A climate activist swam under the Antarctic ice sheet to prove how fast glaciers are melting
(CNN)50-year-old Lewis Pugh was terrified when he plunged into East Antarctic water in nothing but a speedo, swim cap, and goggles. He was even more terrified when he swam below the Antarctic ice sheet, through melting tunnels.
“[The swim] was terrifying for a number of reasons,” Pugh said, “First, the water is so cold for a swimmer. It was 0 degrees centigrade, just above freezing. But also, it illustrates very very graphically what is happening in East Antarctica.”
Pugh said he was motivated by a September 2019 study that discovered over 65,000 supraglacial lakes on East Antarctica’s ice sheet.
The study explains that supraglacial water is concerning because it can pour into cracks, fracturing glaciers and speeding up glacier melt and sea level rise.
This alarms Pugh, who says that climate change is already moving rapidly. He wants immediate action at this November’s climate change negotiations in Glasgow, Scotland, which is why he chose to go swimming in an area that he calls “the front line of climate change.”
“I’m saying to world leaders please, come to Glasgow, come there with a lot of ambition,” Pugh said, “Step up, or step aside, because we simply don’t have any more time on our hands.”

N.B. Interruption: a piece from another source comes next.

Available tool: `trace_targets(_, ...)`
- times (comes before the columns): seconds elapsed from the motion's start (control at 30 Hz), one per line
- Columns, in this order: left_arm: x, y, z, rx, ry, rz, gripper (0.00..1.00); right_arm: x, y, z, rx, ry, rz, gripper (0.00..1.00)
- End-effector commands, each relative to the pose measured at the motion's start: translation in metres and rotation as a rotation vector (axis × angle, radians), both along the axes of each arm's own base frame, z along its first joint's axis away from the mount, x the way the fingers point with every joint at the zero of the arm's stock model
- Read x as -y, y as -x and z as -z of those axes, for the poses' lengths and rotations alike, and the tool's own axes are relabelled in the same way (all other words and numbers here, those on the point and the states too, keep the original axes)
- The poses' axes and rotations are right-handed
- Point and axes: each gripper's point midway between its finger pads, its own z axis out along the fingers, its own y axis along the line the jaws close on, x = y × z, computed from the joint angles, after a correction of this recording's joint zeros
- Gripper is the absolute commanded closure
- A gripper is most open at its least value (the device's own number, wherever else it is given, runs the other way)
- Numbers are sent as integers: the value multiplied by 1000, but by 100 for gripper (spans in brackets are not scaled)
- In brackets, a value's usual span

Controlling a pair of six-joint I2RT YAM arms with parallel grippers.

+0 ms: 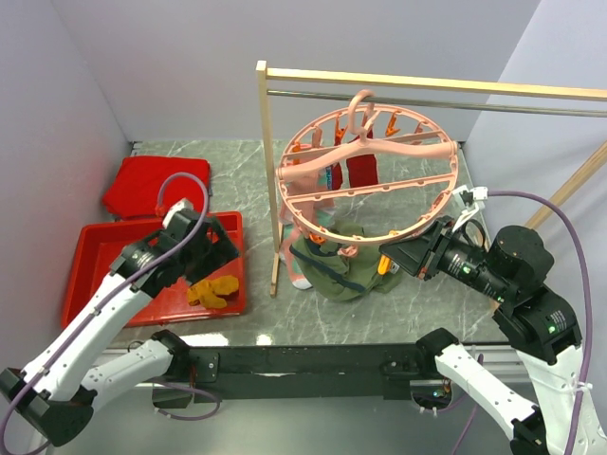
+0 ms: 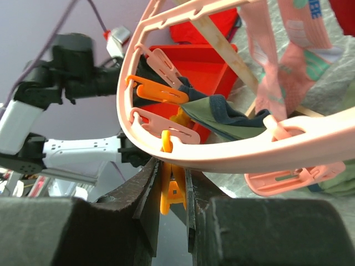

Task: Remove the socks clipped to the hanger

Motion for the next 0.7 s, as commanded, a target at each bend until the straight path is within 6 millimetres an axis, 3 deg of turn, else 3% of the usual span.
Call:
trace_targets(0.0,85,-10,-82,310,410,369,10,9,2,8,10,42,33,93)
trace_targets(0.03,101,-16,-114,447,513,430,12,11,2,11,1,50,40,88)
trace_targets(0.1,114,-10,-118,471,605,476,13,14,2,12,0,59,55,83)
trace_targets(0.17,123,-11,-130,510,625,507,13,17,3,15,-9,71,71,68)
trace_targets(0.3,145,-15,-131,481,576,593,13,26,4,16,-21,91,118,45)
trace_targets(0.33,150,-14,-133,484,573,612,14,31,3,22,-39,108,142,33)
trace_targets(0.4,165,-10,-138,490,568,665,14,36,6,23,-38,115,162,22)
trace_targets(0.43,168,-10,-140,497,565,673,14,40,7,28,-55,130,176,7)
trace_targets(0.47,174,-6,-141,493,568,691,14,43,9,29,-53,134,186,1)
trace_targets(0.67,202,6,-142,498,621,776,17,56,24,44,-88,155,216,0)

Pugh recently took his message to the Kremlin, where he attempted to persuade the Russian government to establish a marine protected area in East Antarctica. Pugh says that international law requires 25 nations to agree, and all of them have consented except Russia and China.
He is hopeful that Russia will agree to this deal later in the year.
“We gotta move away from the talking, and now start taking the action,” the activist said.
Several years ago, he negotiated with the Russian government in an attempt to create a marine protected area in another part of Antarctica, the Ross Sea. Though the area became a marine preserve in 2016, he encountered a level of resistance that he did not experience in this negotiation. He referred to that time as “a different world.”
“There was no such narrative [of climate denial] now, when I was in the Kremlin,” he said, “Governments all over the world now are beginning to understand the seriousness of it, and how it will impact every single one of us, in every single country, and also the whole of the animal kingdom.”